The root: every implementation should ask "what does this look like on a dataset that's been alive for 1 year?" The straightforward implementations only consider the day-1 dataset.
Honest current status
Update 2026-05-15 (later): After the same-day fix sweep (Phases 1, 2.1-2.4, 3.1, 3.2), the maintenance/operations layer is structurally healthy. Most of the bullets below have moved from "broken" to "shippable" or "addressed." The list as originally written still shows the design philosophy this work proved out: the protocol layer was correct; the maintenance layer needed scope-rationalization and the lineage-chain primitive. Both shipped today.
Honest current status (as originally written, preserved for the chain of reasoning)
What is solid:
- Immutability + content-addressing
- Time-travel for unmodified datasets (broken once we GC, but that's the chain-lineage fix)

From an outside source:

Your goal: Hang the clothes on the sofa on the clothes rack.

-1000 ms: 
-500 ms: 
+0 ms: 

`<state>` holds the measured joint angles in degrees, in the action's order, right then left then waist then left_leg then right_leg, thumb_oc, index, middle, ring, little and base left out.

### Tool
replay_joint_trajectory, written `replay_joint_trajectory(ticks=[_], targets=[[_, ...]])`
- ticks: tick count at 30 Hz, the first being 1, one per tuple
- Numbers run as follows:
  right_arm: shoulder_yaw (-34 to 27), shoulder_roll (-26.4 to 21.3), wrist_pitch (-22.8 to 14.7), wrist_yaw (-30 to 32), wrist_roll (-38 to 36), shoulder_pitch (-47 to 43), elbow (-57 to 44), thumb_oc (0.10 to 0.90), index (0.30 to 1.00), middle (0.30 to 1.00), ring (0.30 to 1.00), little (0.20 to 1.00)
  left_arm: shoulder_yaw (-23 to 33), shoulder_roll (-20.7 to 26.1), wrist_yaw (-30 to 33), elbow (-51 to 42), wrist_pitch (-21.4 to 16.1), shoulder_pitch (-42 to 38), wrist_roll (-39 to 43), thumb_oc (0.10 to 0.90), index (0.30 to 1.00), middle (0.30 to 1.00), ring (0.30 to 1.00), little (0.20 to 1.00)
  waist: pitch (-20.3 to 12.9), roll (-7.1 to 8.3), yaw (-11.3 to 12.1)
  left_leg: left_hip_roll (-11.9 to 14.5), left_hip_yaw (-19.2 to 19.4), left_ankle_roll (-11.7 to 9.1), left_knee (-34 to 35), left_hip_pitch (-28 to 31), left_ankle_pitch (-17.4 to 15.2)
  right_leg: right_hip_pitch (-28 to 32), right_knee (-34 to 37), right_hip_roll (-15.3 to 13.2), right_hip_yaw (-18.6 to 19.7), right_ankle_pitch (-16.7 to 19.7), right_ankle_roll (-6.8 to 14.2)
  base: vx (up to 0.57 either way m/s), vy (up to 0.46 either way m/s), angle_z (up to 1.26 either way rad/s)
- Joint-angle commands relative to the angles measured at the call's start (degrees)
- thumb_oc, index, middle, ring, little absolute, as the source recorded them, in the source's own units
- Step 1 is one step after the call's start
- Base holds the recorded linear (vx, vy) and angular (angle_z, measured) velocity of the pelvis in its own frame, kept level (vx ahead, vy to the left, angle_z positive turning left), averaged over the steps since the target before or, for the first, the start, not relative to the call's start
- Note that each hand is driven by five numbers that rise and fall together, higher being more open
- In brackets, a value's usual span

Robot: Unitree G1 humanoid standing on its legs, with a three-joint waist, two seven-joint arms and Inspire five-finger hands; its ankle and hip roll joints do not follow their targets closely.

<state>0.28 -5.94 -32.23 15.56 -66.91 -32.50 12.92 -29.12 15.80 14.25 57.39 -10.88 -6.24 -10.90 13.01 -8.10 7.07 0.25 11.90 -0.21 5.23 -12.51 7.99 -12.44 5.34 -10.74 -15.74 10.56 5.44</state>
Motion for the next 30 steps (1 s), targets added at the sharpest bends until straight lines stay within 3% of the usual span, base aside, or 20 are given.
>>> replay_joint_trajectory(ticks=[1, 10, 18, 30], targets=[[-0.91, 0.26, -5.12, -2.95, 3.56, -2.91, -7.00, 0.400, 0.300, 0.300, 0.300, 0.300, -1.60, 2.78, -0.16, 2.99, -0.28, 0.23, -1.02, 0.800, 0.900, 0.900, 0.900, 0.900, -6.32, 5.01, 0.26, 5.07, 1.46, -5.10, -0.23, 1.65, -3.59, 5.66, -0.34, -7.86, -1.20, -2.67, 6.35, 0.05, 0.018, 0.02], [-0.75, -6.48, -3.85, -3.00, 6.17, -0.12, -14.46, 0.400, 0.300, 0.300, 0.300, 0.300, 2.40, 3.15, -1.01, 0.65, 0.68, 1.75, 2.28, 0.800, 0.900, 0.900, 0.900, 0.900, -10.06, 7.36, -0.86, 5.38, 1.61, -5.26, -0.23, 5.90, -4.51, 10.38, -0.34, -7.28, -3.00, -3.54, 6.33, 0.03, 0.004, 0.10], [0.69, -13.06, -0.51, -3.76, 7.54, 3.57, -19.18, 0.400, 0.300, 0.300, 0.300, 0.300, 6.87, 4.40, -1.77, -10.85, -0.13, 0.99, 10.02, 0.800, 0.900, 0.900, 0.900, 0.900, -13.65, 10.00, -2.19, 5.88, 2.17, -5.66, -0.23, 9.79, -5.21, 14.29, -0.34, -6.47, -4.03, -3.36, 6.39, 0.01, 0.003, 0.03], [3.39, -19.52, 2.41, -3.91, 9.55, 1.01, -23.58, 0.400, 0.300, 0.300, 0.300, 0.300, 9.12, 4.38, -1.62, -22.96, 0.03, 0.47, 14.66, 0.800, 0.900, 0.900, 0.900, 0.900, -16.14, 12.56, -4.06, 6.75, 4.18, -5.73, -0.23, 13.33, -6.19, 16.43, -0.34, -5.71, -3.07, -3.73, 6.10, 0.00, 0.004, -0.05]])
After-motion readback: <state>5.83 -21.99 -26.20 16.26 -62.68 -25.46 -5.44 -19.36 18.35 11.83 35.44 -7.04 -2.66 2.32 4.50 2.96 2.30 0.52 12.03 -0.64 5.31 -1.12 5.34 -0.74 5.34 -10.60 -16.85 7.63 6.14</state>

- RaBitQ encoding correctness (bit-identical Rust + JS)
- Read-online property during rebuilds (queries always see consistent state)
- Spec discipline
What is not ready for production:
- Any dataset that needs to survive >1 year of growth (GC + lineage rigidity)
- Any dataset that needs deletion (flaw §9)
- Any dataset at 100M+ records that needs maintenance (flaws §5, §6)
- Any team workflow with >1 writer (flaw §10)
- Any deployment with strict latency budgets on append (flaw §3)
The protocol layer is well-grounded. The maintenance/operations layer above it has consistent gaps that all trace back to either the no-daemon stance not being fully embraced, the lineage check not being chain-aware, or the rush to ship the cheap path. The fixes are known; they're each on the order of a focused 1-2 week iteration. What's harder is admitting that some of what we shipped (specifically inline auto-rebuild) is the wrong abstraction and should be removed, not patched.